Jack passed the night in uneasy slumber, for he could not help thinking of what the morrow might bring and what effect it might have on his search for his father. But all things have an end, and morning finally came. After breakfast Mr. Hardy looked well to the saddle girths, as he said, if they were to go further on their journey, they would have to proceed over a rougher road than any they had yet traversed.
They started for the blighted oak so as to reach there about noon. How anxiously did Jack peer ahead for a sight of the lightning- blasted tree, in order to catch the first glimpse of the white flag he hoped to see! He was so impatient that Mr. Hardy had to caution him not to ride too fast. But in spite of this the boy kept pressing his horse forward. As the little cavalcade turned around a bend in the trail Jack cried out:
"I see it! There's the white flag! Now we can go on and hear the news of my father!"
"Don't be too sure," muttered Mr. Hardy. "It may be a message saying there is no news," but he did not tell Jack this.
The sun was just crossing the zenith when Mr. Hardy took from the cleft of the branch a small packet wrapped in oiled silk, similar to the one he had left. Quickly tearing off the wrapping the guide disclosed a piece of white paper. On It was but one word:
"Come."
"Hurrah!" yelled Jack, throwing his hat into the air, and nearly losing his balance recovering it.
"Walloping washtubs!" yelled Nat.
"Let's hurry on," spoke John Smith, more quietly. But he, too, felt the excitement of the moment, only he was used to repressing his feelings.
"Prepare for a hard ride," said Mr. Hardy. "We must make Mr. Tevis's place by night, as it is dangerous to camp in the open around here. Too many wild beasts."
From the blasted oak the trail led in winding paths up the mountain. It was indeed a hard one. Great boulders blocked the path, and there were places where rains had washed out big gullies. But the horses seemed used to such traveling, for they scrambled along like goats on a rocky cliff.
It was just getting dusk when, as they topped a considerable rise, Mr. Hardy pointed ahead to where a light glimmered on the side of the mountain, and said:
"There is Mr. Tevis's house."
Jack's heart gave a mighty thump. At last he was at one of the important stages of his long trip. As the riders advanced there came, from out of the fast gathering darkness a command:
"Halt! Who comes?"
"Friends!" exclaimed Mr. Hardy.
"What word have you?"
"Pine tree and moss agate," was the answer.
"You may enter," the unseen speaker added.
There was the sound of a heavy gate swinging open, and following their guide the boys urged their horses ahead. They found themselves on a well-made road, which led to a fairly large house.
"Dismount," said Mr. Hardy, as he brought his steed to a halt in front of a large piazza that surrounded the residence. "We are here at last."
As he spoke the door opened, sending out a stream of brilliant light.
In the center of the radiance stood a tall man, looking out.

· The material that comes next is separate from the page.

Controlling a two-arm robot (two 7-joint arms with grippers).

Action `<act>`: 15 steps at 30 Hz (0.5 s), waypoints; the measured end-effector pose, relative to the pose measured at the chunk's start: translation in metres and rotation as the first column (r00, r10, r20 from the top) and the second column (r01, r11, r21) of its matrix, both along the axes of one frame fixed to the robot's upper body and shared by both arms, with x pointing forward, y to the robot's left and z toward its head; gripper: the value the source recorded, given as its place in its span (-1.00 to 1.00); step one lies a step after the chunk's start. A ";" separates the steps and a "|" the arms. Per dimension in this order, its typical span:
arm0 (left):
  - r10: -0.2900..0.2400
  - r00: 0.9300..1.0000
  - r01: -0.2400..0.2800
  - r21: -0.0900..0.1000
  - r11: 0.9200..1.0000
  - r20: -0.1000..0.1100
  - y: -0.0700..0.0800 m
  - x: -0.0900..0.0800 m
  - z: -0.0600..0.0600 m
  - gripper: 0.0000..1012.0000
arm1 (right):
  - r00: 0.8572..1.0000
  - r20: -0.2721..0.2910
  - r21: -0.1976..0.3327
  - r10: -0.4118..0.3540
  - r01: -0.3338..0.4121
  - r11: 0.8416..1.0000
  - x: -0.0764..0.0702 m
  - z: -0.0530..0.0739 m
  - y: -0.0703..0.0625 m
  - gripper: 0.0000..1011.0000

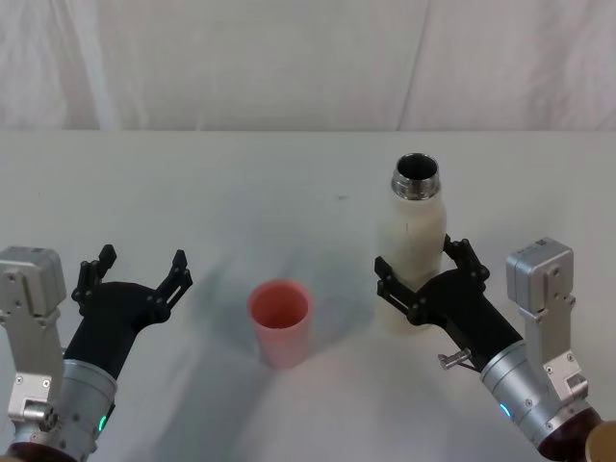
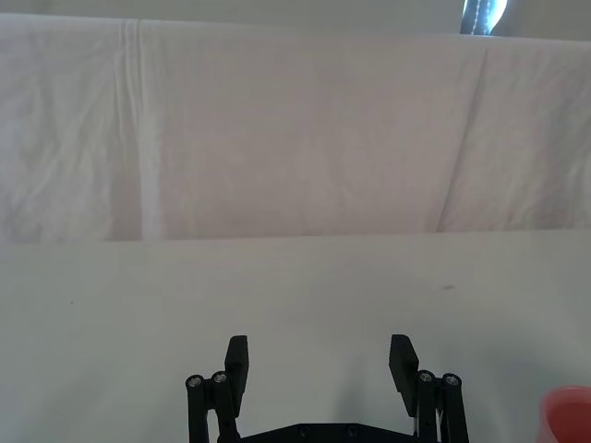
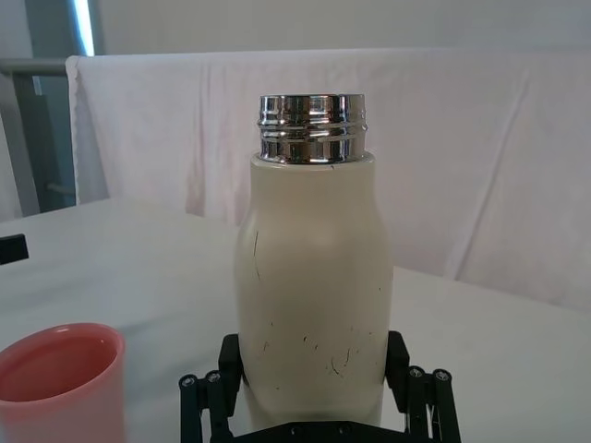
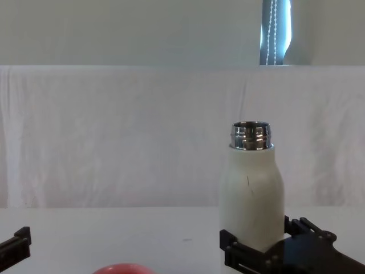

"Good evening, Mr. Tevis," spoke Mr. Hardy.
"Ah, Enos, so you have arrived. And did you bring the boys with you?"
"All three, sir."
"Very good. Come in. Supper is ready."
Jack sprang from his horse and, with a bound was on the porch beside the man he had come so far to see.
"Mr. Tevis!" he exclaimed, "Have you any news of my father? Is he alive? Can you tell me where to find him?"
"Yes, to all three questions, Jack Ranger," said Mr. Tevis, heartily, and Jack felt his heart thumping against his ribs as though it would leap out.